In a 3D application things look a bit nicer if they have a material. A material is a set of parameters that instruct the renderer how to draw the surface of the geometry. That's not the same as a texture - a material might have a texture image, but it doesn't have to.
In Three.JS there are lots of different types of material, but for the purpose of this post we're only going to look at five;
- meshBasicMaterial - the simplest material type
- meshLambertMaterial - material that uses Lambert shading
- meshPhongMaterial - material that uses Phong shading
- meshStandardMaterial - material that uses Metallic-Roughness PBR shading
- meshPhysicalMaterial - an extended version of meshStandardMaterial
Which type of material we should use really depends on what we want an object in the scene to look like. There are factors to balance. meshBasicMaterial, meshLambertMaterial, and meshPhongMaterial are all reasonably simple to define and fast to render. meshStandardMaterial and meshPhysicalMaterial are a bit more complicated and take longer to render but they look much better.
Materials versus Textures
Something to note is that materials are not textures. A texture is a part of a material. There are several texture options in most of the material options here - Three.JS can handle diffuse, bump, normal, specular and environment maps on the basic materials and even more on the Physically Based Rendering materials. Those will all be covered in later posts.
A big red ball
For the examples in this post we're going to use one of basic geometries in Three.JS - sphereGeometry. This generates a sphere that gives us a geometry that shows off the lighting and shading of each material rather well.

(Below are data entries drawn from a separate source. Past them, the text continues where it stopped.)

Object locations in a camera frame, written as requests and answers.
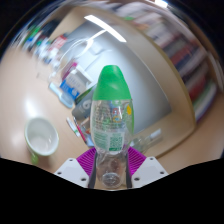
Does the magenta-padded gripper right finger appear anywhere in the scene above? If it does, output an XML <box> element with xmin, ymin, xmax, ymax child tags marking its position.
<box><xmin>125</xmin><ymin>146</ymin><xmax>169</xmax><ymax>189</ymax></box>

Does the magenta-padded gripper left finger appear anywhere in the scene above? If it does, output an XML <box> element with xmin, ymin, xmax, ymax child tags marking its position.
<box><xmin>53</xmin><ymin>147</ymin><xmax>98</xmax><ymax>189</ymax></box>

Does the clear bottle with green cap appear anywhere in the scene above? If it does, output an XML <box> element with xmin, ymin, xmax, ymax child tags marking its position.
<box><xmin>89</xmin><ymin>64</ymin><xmax>135</xmax><ymax>188</ymax></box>

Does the clear glass bottle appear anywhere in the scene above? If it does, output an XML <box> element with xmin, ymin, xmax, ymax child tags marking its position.
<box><xmin>131</xmin><ymin>128</ymin><xmax>164</xmax><ymax>152</ymax></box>

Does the white cup with green print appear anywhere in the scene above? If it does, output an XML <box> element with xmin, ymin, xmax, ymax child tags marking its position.
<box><xmin>23</xmin><ymin>116</ymin><xmax>60</xmax><ymax>164</ymax></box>

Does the grey tumbler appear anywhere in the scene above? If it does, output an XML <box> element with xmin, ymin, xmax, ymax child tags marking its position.
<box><xmin>71</xmin><ymin>84</ymin><xmax>98</xmax><ymax>122</ymax></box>

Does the pink pouch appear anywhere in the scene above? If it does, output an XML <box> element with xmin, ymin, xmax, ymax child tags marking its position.
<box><xmin>61</xmin><ymin>61</ymin><xmax>78</xmax><ymax>80</ymax></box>

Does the wooden shelf unit with books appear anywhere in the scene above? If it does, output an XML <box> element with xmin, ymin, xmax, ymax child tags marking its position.
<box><xmin>99</xmin><ymin>1</ymin><xmax>220</xmax><ymax>124</ymax></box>

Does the white desk lamp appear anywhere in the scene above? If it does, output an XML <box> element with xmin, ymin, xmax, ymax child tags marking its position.
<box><xmin>49</xmin><ymin>28</ymin><xmax>108</xmax><ymax>84</ymax></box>

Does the red and white bottle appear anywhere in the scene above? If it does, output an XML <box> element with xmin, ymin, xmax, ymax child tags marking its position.
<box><xmin>49</xmin><ymin>34</ymin><xmax>68</xmax><ymax>55</ymax></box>

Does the ceiling tube light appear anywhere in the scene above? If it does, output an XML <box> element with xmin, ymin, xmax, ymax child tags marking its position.
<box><xmin>153</xmin><ymin>0</ymin><xmax>170</xmax><ymax>9</ymax></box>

From left to right the materials in this example are meshBasicMaterial, meshLambertMaterial, meshPhongMaterial, meshStandardMaterial (with metalness and roughness) and meshPhysicalMaterial (with metalness, roughness and clearcoat).

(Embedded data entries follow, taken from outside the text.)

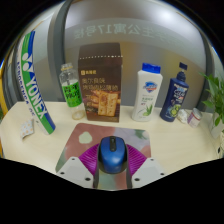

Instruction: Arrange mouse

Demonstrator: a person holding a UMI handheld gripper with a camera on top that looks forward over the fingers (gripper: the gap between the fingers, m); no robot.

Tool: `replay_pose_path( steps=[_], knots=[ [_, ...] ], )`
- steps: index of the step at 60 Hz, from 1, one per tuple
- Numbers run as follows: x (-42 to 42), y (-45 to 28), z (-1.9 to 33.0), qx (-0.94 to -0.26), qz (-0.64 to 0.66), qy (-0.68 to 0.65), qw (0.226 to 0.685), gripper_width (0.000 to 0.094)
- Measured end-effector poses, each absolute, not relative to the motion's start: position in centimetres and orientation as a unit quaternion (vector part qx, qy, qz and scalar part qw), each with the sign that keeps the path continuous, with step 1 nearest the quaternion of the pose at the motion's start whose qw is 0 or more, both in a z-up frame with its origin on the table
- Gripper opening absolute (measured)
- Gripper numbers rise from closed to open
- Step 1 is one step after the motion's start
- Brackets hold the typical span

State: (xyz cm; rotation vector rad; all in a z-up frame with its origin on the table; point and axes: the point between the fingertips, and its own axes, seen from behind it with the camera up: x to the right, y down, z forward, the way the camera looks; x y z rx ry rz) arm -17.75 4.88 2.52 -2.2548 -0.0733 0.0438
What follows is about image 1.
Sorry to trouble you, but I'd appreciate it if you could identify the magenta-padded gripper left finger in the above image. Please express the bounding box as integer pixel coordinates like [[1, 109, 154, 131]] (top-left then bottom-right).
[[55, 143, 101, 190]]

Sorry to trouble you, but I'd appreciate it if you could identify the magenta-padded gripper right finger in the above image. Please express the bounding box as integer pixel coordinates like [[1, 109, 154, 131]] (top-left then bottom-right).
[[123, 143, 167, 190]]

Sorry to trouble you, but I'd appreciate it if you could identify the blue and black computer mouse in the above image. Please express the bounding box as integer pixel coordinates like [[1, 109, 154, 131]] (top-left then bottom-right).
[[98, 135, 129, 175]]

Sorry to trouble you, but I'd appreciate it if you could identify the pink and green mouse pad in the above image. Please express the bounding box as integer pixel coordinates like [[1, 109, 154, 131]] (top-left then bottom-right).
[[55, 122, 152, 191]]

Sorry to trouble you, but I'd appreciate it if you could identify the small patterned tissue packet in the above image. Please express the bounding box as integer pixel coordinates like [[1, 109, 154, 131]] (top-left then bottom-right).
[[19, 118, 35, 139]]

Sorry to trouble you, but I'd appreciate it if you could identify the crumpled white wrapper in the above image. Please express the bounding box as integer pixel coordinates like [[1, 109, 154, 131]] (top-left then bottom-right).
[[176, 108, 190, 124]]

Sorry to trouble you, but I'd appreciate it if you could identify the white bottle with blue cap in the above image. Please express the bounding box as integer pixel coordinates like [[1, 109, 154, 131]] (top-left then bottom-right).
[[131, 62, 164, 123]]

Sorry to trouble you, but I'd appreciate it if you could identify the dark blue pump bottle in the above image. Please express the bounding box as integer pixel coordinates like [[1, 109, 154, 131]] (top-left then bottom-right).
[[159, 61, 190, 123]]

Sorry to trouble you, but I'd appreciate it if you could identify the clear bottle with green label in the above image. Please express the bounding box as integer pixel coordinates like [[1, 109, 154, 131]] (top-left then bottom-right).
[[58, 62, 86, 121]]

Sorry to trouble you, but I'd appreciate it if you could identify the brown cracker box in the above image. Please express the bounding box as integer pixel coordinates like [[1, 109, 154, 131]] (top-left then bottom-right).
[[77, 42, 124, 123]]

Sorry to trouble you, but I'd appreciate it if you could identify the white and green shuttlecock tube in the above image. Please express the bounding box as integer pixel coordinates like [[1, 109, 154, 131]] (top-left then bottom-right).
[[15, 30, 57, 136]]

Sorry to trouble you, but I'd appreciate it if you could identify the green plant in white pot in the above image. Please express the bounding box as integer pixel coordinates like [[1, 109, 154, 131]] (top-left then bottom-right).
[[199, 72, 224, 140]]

Choosing a material depends on the level of control you need over how it looks, and how that balances with the speed of rendering. On that note though it is worthwhile noting that all of the materials are very fast to render once they've been loaded on to the GPU. Unless you have a lot going on in a scene, with material attributes changing in each frame, it's very unlikely to be worthwhile optimizing your materials before looking at other aspects of a page. However, it's wrong to waste the user's battery power or processing time unnecessarily, so it's still worth considering a 'lesser' material if that's all you really need.

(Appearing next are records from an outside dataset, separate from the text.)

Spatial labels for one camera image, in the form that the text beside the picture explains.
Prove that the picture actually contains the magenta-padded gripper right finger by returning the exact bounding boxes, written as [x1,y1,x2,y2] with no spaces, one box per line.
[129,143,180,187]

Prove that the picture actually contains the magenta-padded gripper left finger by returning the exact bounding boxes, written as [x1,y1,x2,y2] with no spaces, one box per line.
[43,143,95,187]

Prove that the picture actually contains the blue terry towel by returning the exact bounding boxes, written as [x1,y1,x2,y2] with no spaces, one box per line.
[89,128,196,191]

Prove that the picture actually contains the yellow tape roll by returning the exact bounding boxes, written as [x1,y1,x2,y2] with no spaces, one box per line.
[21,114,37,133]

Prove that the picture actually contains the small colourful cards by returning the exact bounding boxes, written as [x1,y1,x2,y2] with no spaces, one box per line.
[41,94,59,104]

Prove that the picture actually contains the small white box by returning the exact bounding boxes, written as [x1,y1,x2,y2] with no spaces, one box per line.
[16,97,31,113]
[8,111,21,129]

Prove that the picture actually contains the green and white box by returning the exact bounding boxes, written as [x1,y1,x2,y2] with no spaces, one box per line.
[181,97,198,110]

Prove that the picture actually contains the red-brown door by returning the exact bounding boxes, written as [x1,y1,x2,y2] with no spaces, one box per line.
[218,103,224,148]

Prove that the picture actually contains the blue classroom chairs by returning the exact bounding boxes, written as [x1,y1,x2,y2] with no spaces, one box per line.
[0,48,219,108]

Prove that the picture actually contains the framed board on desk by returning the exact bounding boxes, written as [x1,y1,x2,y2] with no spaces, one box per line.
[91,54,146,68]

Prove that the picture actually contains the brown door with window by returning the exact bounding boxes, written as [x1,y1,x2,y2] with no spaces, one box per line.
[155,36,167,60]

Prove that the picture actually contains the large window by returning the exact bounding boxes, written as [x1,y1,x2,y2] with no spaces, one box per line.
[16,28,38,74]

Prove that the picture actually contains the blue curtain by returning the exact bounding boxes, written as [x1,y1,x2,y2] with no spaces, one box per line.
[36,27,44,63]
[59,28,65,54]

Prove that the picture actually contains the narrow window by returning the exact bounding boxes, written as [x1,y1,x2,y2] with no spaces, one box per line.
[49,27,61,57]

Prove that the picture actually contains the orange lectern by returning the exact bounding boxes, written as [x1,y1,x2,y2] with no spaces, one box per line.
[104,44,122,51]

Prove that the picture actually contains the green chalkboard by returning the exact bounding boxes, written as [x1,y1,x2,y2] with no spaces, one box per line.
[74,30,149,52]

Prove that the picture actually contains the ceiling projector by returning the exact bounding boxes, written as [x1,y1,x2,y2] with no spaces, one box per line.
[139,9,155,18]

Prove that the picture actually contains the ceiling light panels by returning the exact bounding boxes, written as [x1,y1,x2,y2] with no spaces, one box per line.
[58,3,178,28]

meshBasicMaterial on the left of the example balls is by far the simplest and most basic material available. It literally just applies a color to your geometry. Lighting and shading are ignored. That's quite handy if you just need to see something in the scene, but rarely what you actually want in the application.
The next two examples, meshLambertMaterial and meshPhongMaterial, use approximate lighting and shading models to give a geometry highlights and shadows using the Lambert and Phong algorithms. They're excellent for developing fast small applications like games and visualisations. Plus they're really easy to define as they can be used with nothing more than a color attribute.
The final two materials are meshStandardMaterial and it's more complicated cousin meshPhysicalMaterial. These two materials take a Three.JS scene up a level by providing a physical rendering algorithm to shade a geometry. They can give a huge boost to how realistic something looks.
meshShaderMaterial
meshShaderMaterial is the most flexible material in Three.JS as it gives complete control over the rendering of something, but at the same time that control comes with a lot of complexity (including needing to learn a new programming language to use it.) It's a bit beyond the scope of this post.